Properties #1 and #3 are cash flow negative if I use the 50% rule. Property #3 may be bleeding cash if HOA is not included in the payment. Property #2 has cash flow of $175/month if using the 50% rule.

Is the investment play on your existing units both property and rent appreciation? It cannot be current cash flow. The reason I ask is that if you sold the units you could potential afford the initial costs if you can obtain 80% LTV (but it would be tight).

Sell units: $330K value - $30K (cost to sell including agent and prep) = $300K.  $300K - $191k (owed)= $109K. 

 $109K + $10K + $120K + $100K = $339K.

At 80% LTV you need $300K + closing costs but the lender likely will want reserves.

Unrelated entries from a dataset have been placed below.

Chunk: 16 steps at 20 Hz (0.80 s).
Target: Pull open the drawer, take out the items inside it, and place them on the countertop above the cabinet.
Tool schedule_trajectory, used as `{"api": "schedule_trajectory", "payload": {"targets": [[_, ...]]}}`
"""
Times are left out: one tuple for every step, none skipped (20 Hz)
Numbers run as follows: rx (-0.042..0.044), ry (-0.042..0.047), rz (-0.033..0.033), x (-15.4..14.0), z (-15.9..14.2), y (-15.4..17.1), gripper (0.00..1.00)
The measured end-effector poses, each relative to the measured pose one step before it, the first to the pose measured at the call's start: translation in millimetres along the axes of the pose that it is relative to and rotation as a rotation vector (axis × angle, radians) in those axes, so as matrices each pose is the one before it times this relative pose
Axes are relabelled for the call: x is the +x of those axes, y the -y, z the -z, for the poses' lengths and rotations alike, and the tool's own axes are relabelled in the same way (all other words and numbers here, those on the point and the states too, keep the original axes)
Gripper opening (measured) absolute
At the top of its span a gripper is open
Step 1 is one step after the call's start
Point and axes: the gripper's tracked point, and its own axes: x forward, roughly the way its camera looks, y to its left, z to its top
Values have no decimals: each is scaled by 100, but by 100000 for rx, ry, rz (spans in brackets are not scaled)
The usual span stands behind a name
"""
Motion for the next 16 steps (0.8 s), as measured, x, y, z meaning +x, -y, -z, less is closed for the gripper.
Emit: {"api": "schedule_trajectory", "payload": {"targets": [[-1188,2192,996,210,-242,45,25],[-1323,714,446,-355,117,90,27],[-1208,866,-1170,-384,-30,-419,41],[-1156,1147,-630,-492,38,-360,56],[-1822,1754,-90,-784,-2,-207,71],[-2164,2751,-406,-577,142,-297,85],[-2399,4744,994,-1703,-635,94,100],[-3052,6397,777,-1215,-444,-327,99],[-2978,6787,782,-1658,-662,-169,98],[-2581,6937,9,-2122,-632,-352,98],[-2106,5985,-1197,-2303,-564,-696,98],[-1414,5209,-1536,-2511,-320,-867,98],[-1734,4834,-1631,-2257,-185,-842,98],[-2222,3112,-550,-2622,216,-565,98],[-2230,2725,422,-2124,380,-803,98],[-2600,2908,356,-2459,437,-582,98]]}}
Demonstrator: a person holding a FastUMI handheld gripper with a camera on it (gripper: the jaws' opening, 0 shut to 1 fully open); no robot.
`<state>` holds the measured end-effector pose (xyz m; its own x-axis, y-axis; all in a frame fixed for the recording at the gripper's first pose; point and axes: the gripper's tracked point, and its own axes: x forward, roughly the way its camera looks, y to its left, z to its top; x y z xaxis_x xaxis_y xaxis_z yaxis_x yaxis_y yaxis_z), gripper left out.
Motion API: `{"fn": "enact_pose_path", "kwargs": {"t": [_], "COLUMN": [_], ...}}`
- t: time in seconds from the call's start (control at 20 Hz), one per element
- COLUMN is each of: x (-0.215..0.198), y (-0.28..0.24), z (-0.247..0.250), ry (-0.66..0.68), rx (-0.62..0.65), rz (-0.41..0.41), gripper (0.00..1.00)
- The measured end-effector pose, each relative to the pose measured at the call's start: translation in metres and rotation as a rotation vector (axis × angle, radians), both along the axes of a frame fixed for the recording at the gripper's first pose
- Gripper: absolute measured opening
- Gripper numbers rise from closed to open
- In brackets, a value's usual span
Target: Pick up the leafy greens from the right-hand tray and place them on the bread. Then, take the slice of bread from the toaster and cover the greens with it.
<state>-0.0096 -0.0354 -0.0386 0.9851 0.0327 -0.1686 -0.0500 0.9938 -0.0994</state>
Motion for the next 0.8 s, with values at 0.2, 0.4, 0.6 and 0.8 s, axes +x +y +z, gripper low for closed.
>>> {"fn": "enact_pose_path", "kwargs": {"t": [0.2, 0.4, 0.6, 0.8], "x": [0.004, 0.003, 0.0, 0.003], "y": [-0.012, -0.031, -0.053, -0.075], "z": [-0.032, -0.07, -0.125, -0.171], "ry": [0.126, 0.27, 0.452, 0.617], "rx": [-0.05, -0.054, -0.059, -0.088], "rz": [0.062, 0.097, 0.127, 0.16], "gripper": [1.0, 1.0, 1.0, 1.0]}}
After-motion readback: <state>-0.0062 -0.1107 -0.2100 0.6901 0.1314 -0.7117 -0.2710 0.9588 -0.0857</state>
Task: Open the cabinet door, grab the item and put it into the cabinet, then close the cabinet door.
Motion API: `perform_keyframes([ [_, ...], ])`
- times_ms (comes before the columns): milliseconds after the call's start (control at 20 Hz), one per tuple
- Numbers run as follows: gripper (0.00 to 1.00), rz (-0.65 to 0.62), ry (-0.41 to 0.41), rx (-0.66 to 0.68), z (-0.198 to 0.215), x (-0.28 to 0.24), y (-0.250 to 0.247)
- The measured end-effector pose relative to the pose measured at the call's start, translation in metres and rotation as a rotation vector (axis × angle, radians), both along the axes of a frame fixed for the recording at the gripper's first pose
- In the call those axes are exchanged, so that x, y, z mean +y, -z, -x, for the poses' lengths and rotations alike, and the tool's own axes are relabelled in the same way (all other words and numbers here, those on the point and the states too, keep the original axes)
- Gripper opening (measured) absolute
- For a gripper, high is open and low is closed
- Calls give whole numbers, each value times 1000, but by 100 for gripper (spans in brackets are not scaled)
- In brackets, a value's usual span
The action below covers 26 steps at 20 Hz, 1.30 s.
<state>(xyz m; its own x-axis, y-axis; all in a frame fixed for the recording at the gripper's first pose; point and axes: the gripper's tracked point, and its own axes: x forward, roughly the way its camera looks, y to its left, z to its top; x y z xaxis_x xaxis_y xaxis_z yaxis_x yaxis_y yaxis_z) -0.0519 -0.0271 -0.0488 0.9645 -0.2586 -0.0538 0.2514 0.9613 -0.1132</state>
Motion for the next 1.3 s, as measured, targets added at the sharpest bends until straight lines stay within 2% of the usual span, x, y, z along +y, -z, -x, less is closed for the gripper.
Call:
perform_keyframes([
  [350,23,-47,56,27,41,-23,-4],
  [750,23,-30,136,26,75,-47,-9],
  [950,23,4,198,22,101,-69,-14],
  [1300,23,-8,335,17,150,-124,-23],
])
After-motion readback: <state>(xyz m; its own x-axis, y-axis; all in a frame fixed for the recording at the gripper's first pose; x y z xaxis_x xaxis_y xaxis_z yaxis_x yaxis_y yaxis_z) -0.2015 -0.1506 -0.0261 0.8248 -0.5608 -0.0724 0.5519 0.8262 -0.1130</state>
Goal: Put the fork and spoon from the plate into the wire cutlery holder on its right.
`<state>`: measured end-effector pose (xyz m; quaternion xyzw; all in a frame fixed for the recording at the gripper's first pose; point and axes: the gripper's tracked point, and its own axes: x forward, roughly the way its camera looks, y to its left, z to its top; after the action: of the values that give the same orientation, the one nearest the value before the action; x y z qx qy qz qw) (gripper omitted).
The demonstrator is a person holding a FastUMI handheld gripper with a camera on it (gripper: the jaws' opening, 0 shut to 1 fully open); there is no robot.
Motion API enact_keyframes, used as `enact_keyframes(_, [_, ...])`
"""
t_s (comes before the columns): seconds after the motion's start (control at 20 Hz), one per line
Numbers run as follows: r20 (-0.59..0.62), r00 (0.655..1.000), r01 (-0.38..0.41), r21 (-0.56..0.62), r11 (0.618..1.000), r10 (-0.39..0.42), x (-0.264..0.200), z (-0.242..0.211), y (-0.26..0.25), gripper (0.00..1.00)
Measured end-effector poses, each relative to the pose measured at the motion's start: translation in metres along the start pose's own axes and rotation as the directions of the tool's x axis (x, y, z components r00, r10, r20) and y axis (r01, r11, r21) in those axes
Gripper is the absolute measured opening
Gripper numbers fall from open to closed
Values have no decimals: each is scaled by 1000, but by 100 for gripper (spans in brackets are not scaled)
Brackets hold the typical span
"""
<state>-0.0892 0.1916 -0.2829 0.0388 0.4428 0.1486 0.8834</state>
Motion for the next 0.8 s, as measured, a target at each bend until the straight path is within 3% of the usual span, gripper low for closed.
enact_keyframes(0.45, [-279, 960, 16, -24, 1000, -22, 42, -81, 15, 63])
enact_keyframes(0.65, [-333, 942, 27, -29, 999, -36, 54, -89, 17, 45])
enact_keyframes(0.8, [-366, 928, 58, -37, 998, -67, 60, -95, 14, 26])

You definitely would be all in on this RE.  If you could address the vacancies (5 of 12 vacant is a lot of vacancy but it provides potential for significant improvement) this would provide better cash flow than your current units.  If fully rented this may be a 1% property (monthly rents are 1% of the purchase amount).  Why are there so many vacancies?  Addressing high vacancies provide good value add potential, but sometimes it is not easy.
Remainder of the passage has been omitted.